Playwright: Sarah Ruhl
At: Goodman Theatre, 170 N. Dearborn St.
Phone: ( 312 ) 443-3800; $20-$65
Runs through: June 4
BY MARY SHEN BARNIDGE
There are fundamentally two kinds of housekeepers: those who revel in the opportunity to forestall psychological distress through immersion in grubby physical activity ( claiming 'It relaxes me' ) , and those who long to wave a magic wand, instantaneously rendering their quarters immaculate from top to bottom. In this satirical comedy, Dr. Lane is one of the latter and her sister, Virginia, one of the former. Convention, however, dictates that Lane hire a maid—a Brazilian gamine, unfortunately also disinclined to domestic drudgery. Ah, but Matilde has a gift denied to her superiors—a sense of humor that defies discontent, disease and even death. So when Lane's husband unexpectedly falls for a dying Argentine widow, it is up to the clever servant to teach them all to laugh at society's artificial strictures.
Sarah Ruhl's wry parable could easily have knotted itself into a tangle of dramatic themes: the individual's search for cosmological stability, the importance of following one's own bliss, the elevation of emotion over intellect, earthy Latin passion versus sterile WASP propriety, the search for the secrets of the universe—the key to which, according to Matilde, lies in the perfect joke. The fanciful elements in this Goodman production ( Brechtian subtitles, simultaneous action in multiple locales, long stretches of dialogue in foreign languages and ticklishly on-point incidental music by the reliable team of Ben Sussman and Andrew Pluess ) likewise risk courting confusion. And a topic of debate in the lobby post-opening night was whether the brave martyr whose illness unites her caretakers is a flesh-and-bone woman or a magic-realistic spirit.

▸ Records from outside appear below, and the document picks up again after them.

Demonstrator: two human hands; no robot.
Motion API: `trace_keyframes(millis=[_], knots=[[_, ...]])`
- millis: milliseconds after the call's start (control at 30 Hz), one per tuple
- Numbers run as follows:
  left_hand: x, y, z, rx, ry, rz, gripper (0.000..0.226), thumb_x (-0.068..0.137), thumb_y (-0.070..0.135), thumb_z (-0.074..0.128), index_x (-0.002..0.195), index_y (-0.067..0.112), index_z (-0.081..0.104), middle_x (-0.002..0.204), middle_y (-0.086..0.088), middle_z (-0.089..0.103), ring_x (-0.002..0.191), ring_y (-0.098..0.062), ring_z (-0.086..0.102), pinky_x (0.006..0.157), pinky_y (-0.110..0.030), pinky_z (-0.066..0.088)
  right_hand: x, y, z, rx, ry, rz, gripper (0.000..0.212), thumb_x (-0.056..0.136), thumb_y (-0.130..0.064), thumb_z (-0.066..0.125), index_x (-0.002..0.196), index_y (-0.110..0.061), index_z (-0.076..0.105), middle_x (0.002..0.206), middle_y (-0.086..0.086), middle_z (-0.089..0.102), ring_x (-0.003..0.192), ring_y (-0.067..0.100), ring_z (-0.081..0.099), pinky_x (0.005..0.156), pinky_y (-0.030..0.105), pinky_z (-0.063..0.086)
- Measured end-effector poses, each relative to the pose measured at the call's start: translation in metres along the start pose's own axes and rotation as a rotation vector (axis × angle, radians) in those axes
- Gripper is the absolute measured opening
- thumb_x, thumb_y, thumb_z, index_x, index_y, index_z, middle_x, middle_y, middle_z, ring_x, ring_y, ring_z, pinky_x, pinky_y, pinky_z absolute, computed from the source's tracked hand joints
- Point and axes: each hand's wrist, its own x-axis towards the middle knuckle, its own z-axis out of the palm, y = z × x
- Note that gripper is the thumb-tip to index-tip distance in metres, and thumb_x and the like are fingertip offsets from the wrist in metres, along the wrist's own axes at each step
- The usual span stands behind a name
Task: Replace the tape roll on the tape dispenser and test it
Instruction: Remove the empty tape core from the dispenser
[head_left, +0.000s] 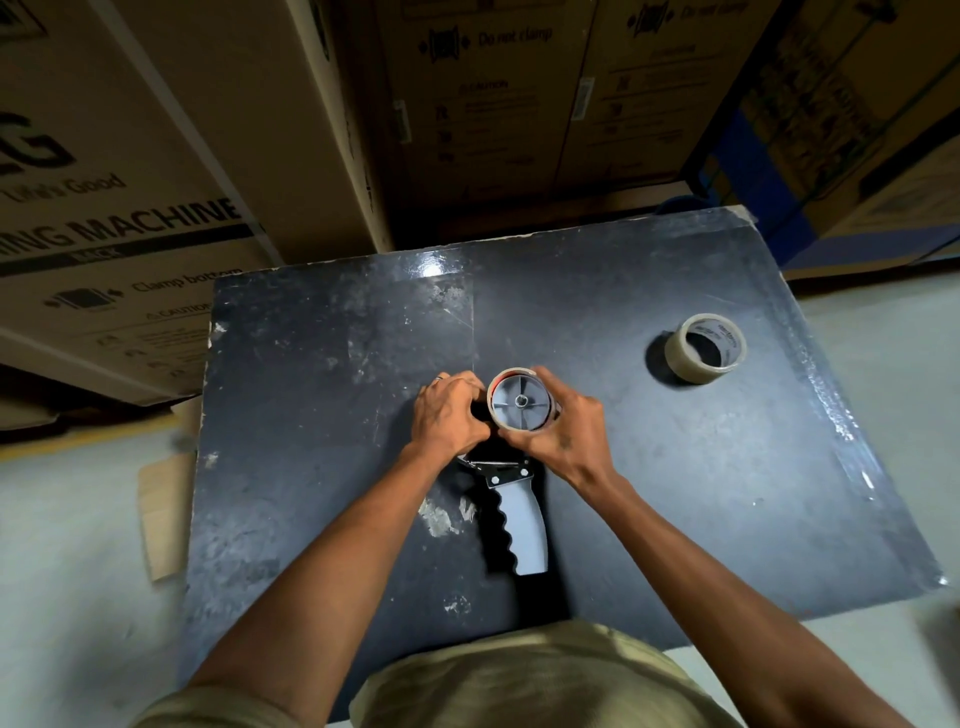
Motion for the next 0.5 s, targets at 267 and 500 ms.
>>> trace_keyframes(millis=[267, 500], knots=[[0.005, 0.004, 0.004, 0.026, -0.007, 0.015, 0.030, 0.067, 0.029, 0.079, 0.097, 0.026, 0.077, 0.110, 0.012, 0.069, 0.102, -0.023, 0.058, 0.091, -0.036, 0.043, 0.023, 0.003, -0.014, -0.078, -0.109, -0.009, 0.057, 0.057, -0.055, 0.089, 0.102, -0.022, 0.074, 0.082, -0.007, 0.077, 0.069, 0.007, 0.071, 0.069, 0.030, 0.057], [0.005, 0.006, 0.004, 0.019, -0.006, 0.004, 0.030, 0.068, 0.022, 0.075, 0.098, 0.024, 0.078, 0.111, 0.013, 0.069, 0.103, -0.024, 0.057, 0.092, -0.037, 0.044, 0.007, 0.007, -0.007, -0.040, -0.034, -0.026, 0.075, 0.059, -0.041, 0.094, 0.126, -0.020, 0.069, 0.105, -0.003, 0.080, 0.091, 0.011, 0.074, 0.080, 0.010, 0.050]])
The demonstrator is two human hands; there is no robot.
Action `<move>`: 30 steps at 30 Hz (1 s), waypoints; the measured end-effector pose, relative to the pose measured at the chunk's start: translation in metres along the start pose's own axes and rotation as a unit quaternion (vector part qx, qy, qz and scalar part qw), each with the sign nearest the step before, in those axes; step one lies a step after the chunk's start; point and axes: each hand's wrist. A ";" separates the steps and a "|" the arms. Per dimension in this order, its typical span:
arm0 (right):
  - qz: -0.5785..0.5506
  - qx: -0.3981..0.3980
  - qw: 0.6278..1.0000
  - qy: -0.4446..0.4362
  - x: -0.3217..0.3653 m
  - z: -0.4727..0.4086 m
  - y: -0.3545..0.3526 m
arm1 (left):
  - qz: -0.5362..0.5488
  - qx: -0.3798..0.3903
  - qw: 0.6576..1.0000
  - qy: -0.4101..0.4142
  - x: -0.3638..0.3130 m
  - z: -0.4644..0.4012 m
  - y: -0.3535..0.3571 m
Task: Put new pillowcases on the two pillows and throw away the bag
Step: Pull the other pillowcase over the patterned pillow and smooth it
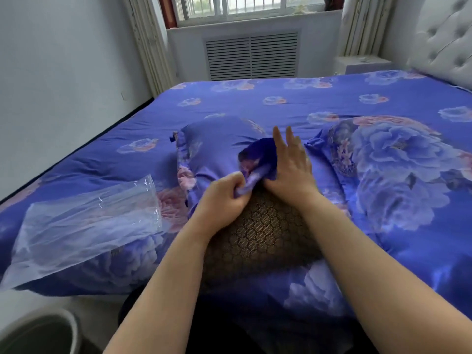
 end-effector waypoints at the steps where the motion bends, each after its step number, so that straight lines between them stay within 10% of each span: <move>1: 0.011 -0.003 1.000 -0.013 0.001 -0.002 0.001 | -0.006 0.029 0.999 0.012 -0.002 0.011 0.006; 11: -0.091 0.136 0.986 -0.018 0.001 0.019 -0.017 | -0.153 -0.059 0.976 -0.144 0.009 0.023 0.049; 17: 0.000 0.303 0.953 0.007 0.003 0.060 -0.030 | -0.128 -0.289 0.949 0.002 0.032 0.008 0.073; 20: 0.054 0.208 0.975 0.060 -0.014 0.066 -0.030 | -0.106 -0.282 0.941 0.155 0.025 0.020 0.061; 24: 0.099 -0.016 0.987 0.124 -0.052 0.068 -0.023 | -0.050 -0.275 0.952 0.128 0.024 0.036 0.055; 30: -0.273 -0.133 0.948 0.096 -0.067 0.076 -0.021 | -0.141 -0.247 0.946 0.155 0.035 0.050 0.075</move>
Point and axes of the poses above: each hand's wrist, its own z-axis away from the middle knuckle, its own y-axis out of the palm, x = y × z, and after that the axes turned 1 degree about -z, right-handed
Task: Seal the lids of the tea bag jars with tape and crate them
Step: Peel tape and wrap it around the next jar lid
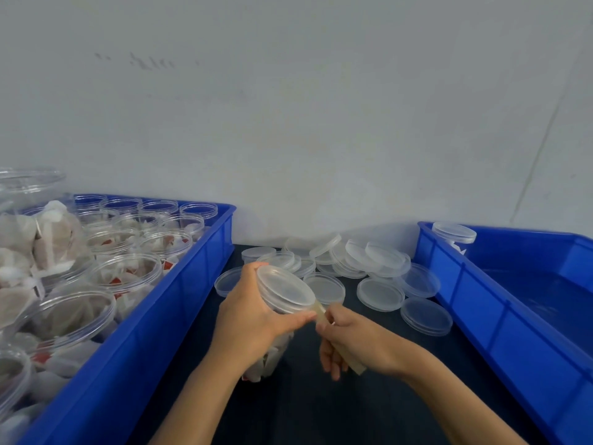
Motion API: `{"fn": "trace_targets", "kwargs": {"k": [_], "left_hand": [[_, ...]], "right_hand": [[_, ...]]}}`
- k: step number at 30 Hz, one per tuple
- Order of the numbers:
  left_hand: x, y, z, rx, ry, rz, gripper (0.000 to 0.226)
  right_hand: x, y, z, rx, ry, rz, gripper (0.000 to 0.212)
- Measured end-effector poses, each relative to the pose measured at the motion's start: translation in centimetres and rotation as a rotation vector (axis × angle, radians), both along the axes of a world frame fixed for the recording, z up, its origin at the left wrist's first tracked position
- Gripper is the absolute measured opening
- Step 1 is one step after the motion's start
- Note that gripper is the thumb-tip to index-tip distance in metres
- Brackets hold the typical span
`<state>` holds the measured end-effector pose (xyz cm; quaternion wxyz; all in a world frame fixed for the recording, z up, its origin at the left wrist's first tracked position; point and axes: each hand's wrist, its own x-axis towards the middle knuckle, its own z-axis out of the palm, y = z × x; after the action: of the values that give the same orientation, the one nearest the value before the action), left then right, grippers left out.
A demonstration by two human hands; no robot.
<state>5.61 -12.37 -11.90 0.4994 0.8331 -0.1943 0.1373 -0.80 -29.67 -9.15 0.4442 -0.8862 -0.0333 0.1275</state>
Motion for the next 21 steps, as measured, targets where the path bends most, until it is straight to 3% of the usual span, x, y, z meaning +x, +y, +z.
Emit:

Under Jessica Thebus' sprightly direction, however, motifs that might have proved puzzling or excessive—a distraught lover singlehandedly fetching home an Alaskan Yew tree in a vain effort to heal his beloved, for example—instead elicit the most comfortable of chuckles, thanks to Guenia Lemos' irrepressible Matilde, whose candid observations keep us safely oriented from her first words ( recounting a funny—and probably bawdy—story in a language we may not understand, but applaud heartily, nonetheless ) . LIFE is a joke, says Ruhl, and its inevitable cessation is the most ironic punchline of all, so let us celebrate its messy joys with laughter while we still can.